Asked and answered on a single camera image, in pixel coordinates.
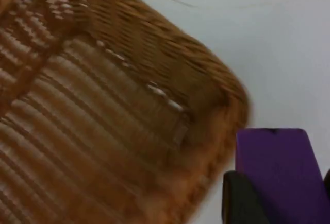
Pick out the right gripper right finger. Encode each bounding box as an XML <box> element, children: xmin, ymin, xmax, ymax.
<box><xmin>323</xmin><ymin>168</ymin><xmax>330</xmax><ymax>196</ymax></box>

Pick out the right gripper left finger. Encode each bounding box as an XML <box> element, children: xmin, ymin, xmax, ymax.
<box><xmin>222</xmin><ymin>170</ymin><xmax>279</xmax><ymax>224</ymax></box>

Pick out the purple triangular block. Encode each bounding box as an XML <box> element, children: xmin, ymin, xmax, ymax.
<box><xmin>236</xmin><ymin>128</ymin><xmax>330</xmax><ymax>224</ymax></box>

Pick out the brown wicker basket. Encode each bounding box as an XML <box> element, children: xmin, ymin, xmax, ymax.
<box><xmin>0</xmin><ymin>0</ymin><xmax>253</xmax><ymax>224</ymax></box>

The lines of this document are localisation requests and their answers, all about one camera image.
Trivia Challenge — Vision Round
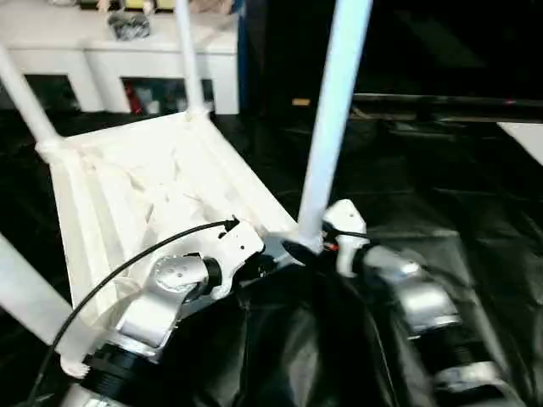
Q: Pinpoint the white board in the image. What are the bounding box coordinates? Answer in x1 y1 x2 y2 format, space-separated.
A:
495 121 543 166

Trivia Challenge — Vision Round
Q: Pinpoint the tan rounded ornament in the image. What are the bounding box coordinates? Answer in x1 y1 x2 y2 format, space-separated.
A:
190 0 234 14

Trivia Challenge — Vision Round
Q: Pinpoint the red item in cabinet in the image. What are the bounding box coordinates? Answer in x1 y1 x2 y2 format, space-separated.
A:
126 82 145 114

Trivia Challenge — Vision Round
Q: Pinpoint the white glass-door cabinet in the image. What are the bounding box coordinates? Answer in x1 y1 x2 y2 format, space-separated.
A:
0 0 239 115

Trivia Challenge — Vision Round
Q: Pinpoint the black table mat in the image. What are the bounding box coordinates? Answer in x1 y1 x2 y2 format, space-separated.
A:
0 108 543 407

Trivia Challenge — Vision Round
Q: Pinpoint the white plastic table top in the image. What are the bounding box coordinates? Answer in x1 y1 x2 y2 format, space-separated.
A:
36 109 319 378

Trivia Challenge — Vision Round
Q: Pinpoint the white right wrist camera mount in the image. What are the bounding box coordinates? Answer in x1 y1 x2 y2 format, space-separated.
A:
322 198 370 279

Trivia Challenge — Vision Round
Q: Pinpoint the black bundle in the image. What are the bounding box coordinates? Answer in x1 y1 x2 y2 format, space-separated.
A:
108 12 153 42

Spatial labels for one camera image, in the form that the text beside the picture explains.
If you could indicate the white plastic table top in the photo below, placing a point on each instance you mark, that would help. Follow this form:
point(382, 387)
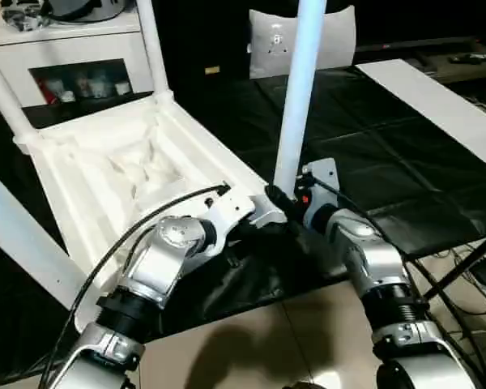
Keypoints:
point(105, 162)

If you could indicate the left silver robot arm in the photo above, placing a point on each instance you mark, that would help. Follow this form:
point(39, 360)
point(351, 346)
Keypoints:
point(158, 259)

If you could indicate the white flat board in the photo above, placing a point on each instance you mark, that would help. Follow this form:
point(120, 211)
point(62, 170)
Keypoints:
point(429, 105)

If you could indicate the grey pillow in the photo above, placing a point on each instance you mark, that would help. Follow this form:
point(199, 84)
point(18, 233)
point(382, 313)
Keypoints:
point(336, 44)

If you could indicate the black work table leg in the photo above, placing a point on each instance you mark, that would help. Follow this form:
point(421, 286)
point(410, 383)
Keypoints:
point(461, 271)

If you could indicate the black cabinet with orange label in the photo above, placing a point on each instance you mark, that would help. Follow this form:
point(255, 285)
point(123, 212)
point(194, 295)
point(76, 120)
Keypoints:
point(194, 40)

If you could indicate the white cup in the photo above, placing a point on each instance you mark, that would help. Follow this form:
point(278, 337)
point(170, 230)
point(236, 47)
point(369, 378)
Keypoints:
point(67, 96)
point(121, 88)

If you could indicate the black flat remote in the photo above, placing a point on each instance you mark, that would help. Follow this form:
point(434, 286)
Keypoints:
point(470, 58)

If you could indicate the red bottle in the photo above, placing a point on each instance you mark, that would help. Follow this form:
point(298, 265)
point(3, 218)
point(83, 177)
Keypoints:
point(44, 91)

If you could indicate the white sideboard with glass doors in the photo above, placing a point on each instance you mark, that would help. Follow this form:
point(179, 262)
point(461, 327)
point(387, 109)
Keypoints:
point(65, 44)

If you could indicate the black tangled item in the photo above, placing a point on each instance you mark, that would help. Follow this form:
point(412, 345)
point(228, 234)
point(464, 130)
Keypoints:
point(24, 18)

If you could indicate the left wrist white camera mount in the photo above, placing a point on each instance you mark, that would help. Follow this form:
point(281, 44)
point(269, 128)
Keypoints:
point(231, 210)

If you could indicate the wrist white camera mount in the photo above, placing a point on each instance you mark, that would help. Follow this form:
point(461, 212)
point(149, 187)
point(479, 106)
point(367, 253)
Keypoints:
point(231, 210)
point(324, 178)

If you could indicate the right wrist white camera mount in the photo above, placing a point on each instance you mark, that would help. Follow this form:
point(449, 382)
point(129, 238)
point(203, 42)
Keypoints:
point(324, 178)

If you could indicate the black rail with red mark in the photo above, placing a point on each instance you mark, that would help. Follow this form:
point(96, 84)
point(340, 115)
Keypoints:
point(421, 44)

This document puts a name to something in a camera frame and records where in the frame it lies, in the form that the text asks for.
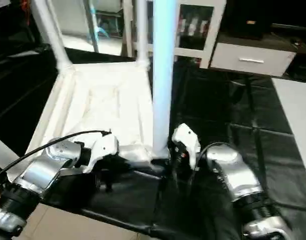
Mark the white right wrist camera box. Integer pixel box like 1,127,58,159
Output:
171,123,201,171

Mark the white drawer unit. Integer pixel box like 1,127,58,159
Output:
210,42,298,77

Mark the white glass door cabinet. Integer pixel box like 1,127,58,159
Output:
123,0,226,69

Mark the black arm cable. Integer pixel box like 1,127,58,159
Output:
170,142,229,197
0,130,112,182

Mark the blue plastic stool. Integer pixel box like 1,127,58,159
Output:
92,24,111,42

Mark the black speaker box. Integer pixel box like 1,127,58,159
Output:
228,0,271,40

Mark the white flat board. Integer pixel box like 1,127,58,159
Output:
271,77,306,177

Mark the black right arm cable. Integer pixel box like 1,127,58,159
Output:
170,142,229,197

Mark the white plastic table leg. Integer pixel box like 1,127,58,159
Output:
135,0,150,67
30,0,74,72
0,132,19,171
151,0,178,161

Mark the black table mat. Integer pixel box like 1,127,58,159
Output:
0,44,306,240

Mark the dark TV stand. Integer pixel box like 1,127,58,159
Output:
288,30,306,81

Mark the white plastic table top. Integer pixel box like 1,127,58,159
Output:
7,60,171,182

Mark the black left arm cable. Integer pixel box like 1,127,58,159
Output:
0,130,112,182

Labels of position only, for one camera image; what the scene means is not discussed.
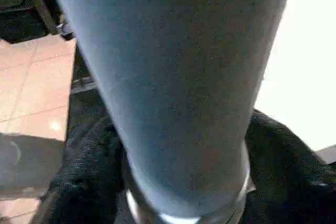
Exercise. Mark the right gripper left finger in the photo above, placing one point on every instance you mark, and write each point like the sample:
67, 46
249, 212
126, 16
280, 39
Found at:
89, 176

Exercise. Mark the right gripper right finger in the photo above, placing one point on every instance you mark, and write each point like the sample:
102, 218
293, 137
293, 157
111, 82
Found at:
288, 182

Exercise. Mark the white plastic table leg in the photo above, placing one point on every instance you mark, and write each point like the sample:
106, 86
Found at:
170, 77

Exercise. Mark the black fabric bag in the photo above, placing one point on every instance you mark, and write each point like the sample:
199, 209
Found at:
21, 16

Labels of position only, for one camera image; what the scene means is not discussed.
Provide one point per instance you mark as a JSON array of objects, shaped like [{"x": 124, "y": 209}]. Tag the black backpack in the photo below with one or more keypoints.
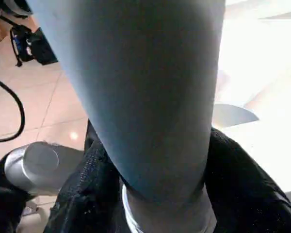
[{"x": 38, "y": 48}]

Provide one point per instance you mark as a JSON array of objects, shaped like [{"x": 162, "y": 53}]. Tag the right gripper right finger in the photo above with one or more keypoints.
[{"x": 245, "y": 199}]

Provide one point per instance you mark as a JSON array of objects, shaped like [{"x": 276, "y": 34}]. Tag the white plastic table leg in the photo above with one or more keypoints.
[{"x": 148, "y": 97}]

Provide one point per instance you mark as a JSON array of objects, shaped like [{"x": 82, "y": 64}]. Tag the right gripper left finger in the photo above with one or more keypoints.
[{"x": 92, "y": 199}]

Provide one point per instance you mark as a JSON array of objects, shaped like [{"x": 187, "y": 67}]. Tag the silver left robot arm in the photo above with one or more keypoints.
[{"x": 38, "y": 165}]

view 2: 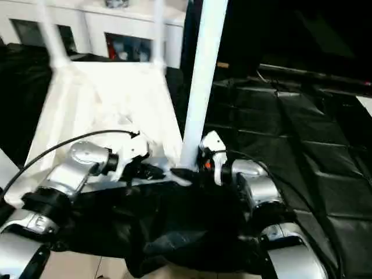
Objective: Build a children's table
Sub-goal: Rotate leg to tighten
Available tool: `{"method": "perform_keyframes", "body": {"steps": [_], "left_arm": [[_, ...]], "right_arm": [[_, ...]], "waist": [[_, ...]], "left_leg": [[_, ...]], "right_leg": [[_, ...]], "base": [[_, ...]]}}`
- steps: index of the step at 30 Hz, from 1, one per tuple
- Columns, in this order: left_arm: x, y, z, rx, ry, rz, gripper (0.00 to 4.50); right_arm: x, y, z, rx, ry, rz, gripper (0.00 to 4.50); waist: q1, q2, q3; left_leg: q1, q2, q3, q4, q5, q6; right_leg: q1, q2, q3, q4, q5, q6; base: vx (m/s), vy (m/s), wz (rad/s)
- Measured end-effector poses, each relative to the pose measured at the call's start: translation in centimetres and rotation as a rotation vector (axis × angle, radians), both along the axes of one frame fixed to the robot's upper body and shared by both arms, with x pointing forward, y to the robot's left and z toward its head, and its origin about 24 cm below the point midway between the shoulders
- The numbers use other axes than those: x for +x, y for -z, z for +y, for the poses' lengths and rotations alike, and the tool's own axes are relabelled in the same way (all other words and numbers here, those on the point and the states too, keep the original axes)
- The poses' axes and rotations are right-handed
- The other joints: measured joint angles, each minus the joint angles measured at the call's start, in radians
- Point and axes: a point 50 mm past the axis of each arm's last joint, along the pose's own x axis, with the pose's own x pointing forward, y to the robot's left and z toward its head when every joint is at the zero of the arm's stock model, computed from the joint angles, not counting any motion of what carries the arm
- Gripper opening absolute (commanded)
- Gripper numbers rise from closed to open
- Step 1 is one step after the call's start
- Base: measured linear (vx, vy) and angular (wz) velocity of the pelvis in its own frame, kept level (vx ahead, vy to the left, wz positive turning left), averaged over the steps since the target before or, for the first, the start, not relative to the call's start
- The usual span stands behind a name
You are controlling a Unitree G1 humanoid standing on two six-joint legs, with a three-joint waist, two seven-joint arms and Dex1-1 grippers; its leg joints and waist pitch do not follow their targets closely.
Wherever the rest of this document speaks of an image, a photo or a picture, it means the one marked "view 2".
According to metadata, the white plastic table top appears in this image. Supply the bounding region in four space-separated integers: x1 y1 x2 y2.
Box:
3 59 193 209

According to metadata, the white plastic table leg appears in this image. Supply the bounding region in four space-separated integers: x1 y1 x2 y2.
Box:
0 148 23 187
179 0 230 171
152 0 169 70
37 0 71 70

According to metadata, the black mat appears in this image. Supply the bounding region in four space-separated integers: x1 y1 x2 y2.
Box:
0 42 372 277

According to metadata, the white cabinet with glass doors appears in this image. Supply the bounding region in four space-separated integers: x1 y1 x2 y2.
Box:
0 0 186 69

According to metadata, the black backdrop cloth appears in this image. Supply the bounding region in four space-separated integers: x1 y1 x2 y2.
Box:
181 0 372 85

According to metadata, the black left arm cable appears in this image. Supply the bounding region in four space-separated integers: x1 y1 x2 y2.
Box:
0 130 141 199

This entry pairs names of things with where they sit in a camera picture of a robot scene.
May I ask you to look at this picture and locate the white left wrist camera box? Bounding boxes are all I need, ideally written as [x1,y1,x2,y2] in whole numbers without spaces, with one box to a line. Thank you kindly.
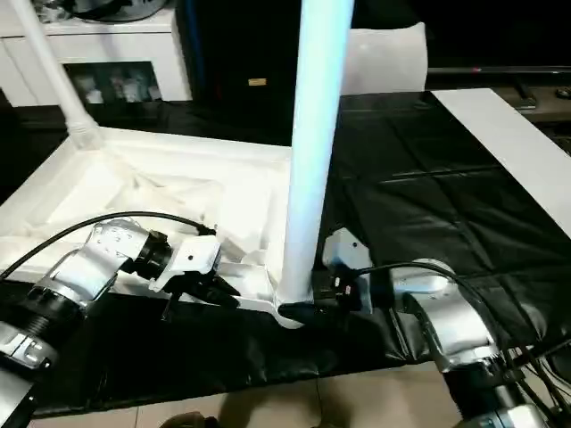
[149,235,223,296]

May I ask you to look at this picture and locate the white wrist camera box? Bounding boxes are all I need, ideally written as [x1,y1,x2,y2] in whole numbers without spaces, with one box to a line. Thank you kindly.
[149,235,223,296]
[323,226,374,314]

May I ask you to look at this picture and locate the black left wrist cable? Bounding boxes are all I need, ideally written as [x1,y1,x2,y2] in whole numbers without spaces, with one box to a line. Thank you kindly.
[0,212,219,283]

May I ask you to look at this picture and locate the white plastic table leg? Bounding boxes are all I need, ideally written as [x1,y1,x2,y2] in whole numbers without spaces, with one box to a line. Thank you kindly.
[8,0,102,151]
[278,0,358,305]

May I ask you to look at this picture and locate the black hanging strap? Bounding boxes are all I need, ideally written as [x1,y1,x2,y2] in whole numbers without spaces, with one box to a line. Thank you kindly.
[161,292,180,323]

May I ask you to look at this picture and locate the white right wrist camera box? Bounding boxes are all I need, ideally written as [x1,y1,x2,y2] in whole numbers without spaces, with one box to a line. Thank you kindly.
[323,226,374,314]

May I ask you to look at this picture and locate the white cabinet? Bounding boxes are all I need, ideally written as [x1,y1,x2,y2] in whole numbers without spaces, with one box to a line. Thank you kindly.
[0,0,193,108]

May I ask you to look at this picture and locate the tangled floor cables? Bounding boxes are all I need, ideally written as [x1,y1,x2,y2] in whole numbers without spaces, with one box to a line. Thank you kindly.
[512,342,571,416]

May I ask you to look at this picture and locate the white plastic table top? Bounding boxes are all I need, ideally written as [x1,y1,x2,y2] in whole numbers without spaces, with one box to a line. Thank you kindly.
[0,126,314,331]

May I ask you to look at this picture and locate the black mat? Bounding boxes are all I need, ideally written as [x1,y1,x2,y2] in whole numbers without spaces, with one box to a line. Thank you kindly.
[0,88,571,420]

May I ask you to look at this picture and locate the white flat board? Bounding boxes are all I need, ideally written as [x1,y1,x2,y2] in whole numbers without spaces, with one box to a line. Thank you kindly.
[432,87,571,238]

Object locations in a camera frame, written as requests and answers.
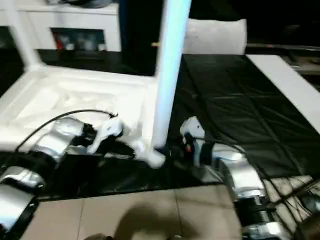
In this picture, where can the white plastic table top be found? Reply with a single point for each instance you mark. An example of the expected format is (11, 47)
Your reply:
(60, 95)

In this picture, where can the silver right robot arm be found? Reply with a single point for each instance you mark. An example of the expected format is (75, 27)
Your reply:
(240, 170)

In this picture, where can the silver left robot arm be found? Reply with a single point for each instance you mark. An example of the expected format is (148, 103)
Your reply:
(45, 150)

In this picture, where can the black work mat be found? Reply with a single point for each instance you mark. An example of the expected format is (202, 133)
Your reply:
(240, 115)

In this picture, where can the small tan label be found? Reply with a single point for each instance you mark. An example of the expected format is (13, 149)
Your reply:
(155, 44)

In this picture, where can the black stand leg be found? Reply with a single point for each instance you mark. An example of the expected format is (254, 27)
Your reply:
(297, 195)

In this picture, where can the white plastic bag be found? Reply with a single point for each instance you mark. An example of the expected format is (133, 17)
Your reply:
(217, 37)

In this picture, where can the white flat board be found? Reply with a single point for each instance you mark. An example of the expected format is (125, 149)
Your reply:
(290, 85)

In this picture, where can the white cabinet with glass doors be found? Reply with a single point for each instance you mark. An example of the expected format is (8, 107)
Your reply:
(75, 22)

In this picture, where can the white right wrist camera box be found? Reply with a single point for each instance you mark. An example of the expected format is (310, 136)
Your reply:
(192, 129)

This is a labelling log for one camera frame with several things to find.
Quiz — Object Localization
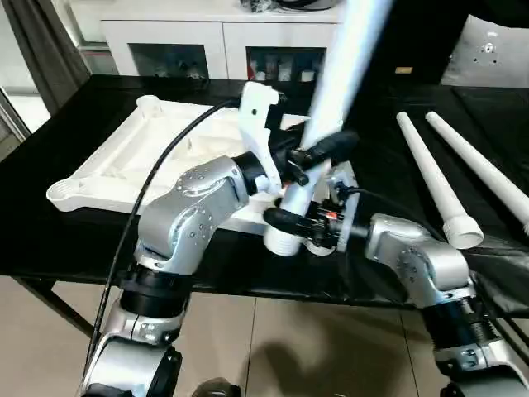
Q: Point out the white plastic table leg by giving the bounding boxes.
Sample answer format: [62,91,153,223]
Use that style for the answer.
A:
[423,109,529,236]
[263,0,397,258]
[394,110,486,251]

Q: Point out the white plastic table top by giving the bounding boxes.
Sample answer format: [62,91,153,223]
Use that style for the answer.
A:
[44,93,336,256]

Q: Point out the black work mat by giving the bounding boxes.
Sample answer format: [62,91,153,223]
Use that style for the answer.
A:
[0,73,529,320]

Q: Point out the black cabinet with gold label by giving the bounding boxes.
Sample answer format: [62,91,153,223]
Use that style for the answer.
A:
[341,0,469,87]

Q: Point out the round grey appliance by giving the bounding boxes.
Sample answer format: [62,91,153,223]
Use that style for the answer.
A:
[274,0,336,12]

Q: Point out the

**********

WHAT NEEDS TO BE DONE: Line for line, output the entries above from the line with "Exercise. Mark the right gripper left" to the line with "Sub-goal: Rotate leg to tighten", both included, and nothing more. Skip pictures.

EXERCISE RESPONSE:
Exercise. Mark the right gripper left finger in the photo above, placing one point on every instance you mark, and write each point like the sample:
67, 46
249, 212
126, 16
280, 39
Found at:
89, 176

Exercise. Mark the right gripper right finger in the photo above, placing one point on every instance you mark, and write each point like the sample:
102, 218
293, 137
293, 157
111, 82
Found at:
288, 182

Exercise. Mark the white plastic table leg in the photo above, placing one point on every instance you mark, and write each point like the sample:
106, 86
Found at:
170, 77

Exercise. Mark the black fabric bag in the photo above, placing one point on every instance you mark, and write each point like the sample:
199, 209
Found at:
21, 16

Labels of position only, for one camera image; what the scene means is not discussed.
Provide one point per instance you mark as a JSON array of objects, shaped like [{"x": 124, "y": 209}]. Tag the black backpack in the photo below with one or more keypoints.
[{"x": 38, "y": 48}]

Provide one point per instance you mark as a JSON array of objects, shaped like [{"x": 162, "y": 53}]. Tag the right gripper right finger in the photo above with one or more keypoints.
[{"x": 245, "y": 199}]

Provide one point per instance you mark as a JSON array of objects, shaped like [{"x": 276, "y": 34}]. Tag the white plastic table leg in the photo above with one or more keypoints.
[{"x": 148, "y": 97}]

Provide one point per instance you mark as a JSON array of objects, shaped like [{"x": 82, "y": 64}]. Tag the right gripper left finger in the photo above with one or more keypoints.
[{"x": 92, "y": 199}]

Provide one point per instance you mark as a JSON array of objects, shaped like [{"x": 187, "y": 67}]. Tag the silver left robot arm in the photo above with one or more keypoints.
[{"x": 38, "y": 165}]

view 2: 
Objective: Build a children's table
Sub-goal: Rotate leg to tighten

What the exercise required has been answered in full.